## What the task asks
From the entries below, return only the lines starting at the one that contains "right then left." and ending at the one that contains "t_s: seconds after", exactly as they stand.

══ Listed records ══

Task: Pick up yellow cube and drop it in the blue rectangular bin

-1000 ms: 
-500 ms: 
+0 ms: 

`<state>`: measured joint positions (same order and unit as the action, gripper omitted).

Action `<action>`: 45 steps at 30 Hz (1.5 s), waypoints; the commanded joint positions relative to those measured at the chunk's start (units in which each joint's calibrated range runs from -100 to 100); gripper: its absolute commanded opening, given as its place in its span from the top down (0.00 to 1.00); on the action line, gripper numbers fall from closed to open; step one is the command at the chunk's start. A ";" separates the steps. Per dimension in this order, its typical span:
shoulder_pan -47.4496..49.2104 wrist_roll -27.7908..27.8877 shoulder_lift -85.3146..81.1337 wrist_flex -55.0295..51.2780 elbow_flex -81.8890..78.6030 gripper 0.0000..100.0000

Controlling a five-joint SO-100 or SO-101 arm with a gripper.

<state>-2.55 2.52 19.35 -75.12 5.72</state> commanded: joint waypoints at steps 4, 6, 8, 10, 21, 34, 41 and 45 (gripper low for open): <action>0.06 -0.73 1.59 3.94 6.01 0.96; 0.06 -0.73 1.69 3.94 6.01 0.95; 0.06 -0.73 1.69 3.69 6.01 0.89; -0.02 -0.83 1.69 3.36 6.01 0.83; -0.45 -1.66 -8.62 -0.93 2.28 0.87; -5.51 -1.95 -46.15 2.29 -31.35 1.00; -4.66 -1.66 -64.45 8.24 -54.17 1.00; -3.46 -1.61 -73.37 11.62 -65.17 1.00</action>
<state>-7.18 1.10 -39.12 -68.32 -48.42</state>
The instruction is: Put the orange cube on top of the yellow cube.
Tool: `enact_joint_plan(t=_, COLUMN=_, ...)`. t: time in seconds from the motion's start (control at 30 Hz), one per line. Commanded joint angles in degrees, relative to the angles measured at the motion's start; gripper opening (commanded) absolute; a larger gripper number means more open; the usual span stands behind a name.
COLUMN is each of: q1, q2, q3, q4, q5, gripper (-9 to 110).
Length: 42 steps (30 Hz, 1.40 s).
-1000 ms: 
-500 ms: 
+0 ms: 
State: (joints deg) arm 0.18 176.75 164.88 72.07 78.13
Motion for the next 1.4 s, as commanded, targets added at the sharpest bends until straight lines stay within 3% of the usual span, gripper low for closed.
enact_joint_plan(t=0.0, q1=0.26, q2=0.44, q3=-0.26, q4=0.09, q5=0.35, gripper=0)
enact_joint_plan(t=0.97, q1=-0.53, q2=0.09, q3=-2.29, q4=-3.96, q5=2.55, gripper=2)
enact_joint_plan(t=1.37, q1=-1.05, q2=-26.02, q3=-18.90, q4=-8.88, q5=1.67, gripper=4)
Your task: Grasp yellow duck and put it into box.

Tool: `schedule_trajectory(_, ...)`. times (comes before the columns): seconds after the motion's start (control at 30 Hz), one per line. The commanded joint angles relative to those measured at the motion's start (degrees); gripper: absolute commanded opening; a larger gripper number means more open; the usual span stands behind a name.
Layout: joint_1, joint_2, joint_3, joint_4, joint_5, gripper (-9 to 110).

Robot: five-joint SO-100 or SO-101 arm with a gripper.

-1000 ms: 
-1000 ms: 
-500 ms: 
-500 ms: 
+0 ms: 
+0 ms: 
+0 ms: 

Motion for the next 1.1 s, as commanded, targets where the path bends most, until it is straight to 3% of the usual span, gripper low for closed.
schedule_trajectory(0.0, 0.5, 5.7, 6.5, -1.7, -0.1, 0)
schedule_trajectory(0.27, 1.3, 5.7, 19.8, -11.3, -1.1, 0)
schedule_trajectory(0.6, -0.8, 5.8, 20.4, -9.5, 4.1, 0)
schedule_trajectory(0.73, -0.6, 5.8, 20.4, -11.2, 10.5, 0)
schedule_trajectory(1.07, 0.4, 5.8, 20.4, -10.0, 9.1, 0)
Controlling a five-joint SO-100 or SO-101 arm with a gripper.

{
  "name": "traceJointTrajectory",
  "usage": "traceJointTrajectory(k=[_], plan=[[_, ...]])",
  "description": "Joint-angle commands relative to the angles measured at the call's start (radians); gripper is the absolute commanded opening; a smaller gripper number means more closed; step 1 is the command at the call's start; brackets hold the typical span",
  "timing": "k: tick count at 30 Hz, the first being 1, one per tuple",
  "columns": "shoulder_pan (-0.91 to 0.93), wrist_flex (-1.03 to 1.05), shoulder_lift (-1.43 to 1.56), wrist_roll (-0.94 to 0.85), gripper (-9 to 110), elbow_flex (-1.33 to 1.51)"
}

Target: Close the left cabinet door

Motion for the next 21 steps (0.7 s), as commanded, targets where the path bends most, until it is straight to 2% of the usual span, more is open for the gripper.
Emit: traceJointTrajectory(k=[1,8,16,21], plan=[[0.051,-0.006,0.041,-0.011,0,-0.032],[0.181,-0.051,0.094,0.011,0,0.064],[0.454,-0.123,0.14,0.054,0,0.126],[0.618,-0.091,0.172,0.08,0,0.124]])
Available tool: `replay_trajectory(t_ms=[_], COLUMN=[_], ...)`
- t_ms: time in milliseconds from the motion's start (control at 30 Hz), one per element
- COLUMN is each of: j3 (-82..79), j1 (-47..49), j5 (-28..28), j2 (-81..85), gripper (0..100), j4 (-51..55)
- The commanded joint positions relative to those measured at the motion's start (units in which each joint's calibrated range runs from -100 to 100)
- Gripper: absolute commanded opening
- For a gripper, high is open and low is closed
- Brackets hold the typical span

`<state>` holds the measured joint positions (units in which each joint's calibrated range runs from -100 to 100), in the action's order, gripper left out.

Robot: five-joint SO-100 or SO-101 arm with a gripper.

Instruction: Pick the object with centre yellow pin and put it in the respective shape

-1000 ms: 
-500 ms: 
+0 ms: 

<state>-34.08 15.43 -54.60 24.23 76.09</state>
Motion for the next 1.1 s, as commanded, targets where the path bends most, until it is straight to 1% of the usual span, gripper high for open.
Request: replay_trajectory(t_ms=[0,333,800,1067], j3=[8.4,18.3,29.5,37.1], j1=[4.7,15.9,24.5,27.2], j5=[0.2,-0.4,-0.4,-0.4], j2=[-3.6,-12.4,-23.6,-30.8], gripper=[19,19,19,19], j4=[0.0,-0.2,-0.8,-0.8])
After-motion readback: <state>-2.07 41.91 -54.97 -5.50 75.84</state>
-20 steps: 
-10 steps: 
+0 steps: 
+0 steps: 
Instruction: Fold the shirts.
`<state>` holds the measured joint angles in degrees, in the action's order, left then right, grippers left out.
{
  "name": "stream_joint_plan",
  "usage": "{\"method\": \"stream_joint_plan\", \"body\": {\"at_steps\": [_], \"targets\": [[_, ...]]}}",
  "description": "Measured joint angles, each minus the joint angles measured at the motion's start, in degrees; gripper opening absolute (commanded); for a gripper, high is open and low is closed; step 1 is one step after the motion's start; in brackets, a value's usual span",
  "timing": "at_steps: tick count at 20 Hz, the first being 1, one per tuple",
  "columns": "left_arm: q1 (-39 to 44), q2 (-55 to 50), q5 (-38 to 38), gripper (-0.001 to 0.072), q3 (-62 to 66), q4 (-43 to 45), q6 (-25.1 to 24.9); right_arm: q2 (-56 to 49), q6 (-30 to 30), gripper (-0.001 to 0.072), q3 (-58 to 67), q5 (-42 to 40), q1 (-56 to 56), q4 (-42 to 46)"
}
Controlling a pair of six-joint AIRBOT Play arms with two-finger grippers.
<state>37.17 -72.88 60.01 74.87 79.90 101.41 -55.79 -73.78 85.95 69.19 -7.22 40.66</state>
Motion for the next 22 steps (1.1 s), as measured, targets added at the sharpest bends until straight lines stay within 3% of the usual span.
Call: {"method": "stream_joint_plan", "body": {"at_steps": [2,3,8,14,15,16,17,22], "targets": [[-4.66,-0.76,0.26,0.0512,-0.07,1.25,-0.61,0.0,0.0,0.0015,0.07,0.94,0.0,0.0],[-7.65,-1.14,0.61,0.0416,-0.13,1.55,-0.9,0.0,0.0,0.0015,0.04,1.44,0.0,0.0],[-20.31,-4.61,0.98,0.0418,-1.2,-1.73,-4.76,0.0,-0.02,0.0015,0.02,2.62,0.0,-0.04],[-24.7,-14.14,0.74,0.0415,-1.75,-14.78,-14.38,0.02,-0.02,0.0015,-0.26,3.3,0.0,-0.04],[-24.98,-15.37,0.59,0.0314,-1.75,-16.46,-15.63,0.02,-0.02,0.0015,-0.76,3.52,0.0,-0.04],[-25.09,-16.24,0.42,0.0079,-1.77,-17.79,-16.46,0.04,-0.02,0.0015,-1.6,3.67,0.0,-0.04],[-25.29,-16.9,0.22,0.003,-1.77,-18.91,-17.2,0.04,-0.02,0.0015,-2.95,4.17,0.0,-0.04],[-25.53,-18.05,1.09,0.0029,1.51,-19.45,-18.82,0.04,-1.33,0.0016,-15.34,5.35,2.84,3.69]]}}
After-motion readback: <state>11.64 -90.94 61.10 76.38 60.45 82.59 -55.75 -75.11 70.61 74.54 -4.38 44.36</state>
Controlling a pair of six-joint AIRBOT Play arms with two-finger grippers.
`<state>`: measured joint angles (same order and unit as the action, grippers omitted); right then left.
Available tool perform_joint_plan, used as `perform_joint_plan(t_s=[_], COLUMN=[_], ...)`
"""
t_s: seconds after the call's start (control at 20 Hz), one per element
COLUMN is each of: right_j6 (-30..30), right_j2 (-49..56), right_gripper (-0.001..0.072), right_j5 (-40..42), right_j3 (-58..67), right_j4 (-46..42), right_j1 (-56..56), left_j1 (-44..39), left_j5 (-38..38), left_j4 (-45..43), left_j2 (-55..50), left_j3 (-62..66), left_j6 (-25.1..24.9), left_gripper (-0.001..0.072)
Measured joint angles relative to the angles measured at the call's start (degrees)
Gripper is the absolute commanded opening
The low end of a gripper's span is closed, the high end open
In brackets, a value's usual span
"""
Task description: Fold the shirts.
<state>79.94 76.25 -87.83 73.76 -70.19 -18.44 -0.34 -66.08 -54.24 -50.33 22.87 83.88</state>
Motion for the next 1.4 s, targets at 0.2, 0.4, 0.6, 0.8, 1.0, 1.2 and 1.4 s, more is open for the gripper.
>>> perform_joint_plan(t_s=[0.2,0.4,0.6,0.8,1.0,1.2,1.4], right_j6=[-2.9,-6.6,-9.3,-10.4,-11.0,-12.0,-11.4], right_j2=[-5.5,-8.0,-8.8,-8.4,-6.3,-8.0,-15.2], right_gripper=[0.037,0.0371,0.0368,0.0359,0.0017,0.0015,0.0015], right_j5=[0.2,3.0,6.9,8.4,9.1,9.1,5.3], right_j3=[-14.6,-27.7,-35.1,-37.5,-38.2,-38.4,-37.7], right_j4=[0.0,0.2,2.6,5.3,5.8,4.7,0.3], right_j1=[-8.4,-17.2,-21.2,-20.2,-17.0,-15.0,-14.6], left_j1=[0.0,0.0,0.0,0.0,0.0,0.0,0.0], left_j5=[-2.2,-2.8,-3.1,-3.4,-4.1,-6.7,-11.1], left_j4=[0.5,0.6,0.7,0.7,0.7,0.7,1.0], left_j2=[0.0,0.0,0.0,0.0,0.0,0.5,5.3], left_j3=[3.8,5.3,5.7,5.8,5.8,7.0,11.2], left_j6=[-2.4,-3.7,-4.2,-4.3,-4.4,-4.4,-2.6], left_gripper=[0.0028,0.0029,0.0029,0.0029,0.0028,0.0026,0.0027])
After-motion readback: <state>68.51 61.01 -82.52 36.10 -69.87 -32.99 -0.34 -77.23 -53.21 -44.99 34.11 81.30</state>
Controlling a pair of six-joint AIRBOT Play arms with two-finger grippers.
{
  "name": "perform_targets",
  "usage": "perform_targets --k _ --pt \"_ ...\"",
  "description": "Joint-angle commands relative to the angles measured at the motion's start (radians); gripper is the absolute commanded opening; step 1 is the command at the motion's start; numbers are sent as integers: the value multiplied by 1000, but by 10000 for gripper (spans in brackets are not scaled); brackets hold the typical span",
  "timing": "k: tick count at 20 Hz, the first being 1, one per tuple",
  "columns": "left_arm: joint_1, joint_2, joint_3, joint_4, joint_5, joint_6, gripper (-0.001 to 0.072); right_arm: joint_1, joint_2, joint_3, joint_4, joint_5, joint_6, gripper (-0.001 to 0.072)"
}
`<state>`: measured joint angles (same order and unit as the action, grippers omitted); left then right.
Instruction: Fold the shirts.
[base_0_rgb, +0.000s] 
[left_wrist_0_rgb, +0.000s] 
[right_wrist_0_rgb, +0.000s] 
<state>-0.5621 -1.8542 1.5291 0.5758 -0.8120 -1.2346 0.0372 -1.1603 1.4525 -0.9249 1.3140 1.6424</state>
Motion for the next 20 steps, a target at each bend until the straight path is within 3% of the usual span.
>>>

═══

## Finished task
`<state>`: measured joint angles (same order and unit as the action, grippers omitted); right then left.
Available tool perform_joint_plan, used as `perform_joint_plan(t_s=[_], COLUMN=[_], ...)`
"""
t_s: seconds after the call's start (control at 20 Hz), one per element

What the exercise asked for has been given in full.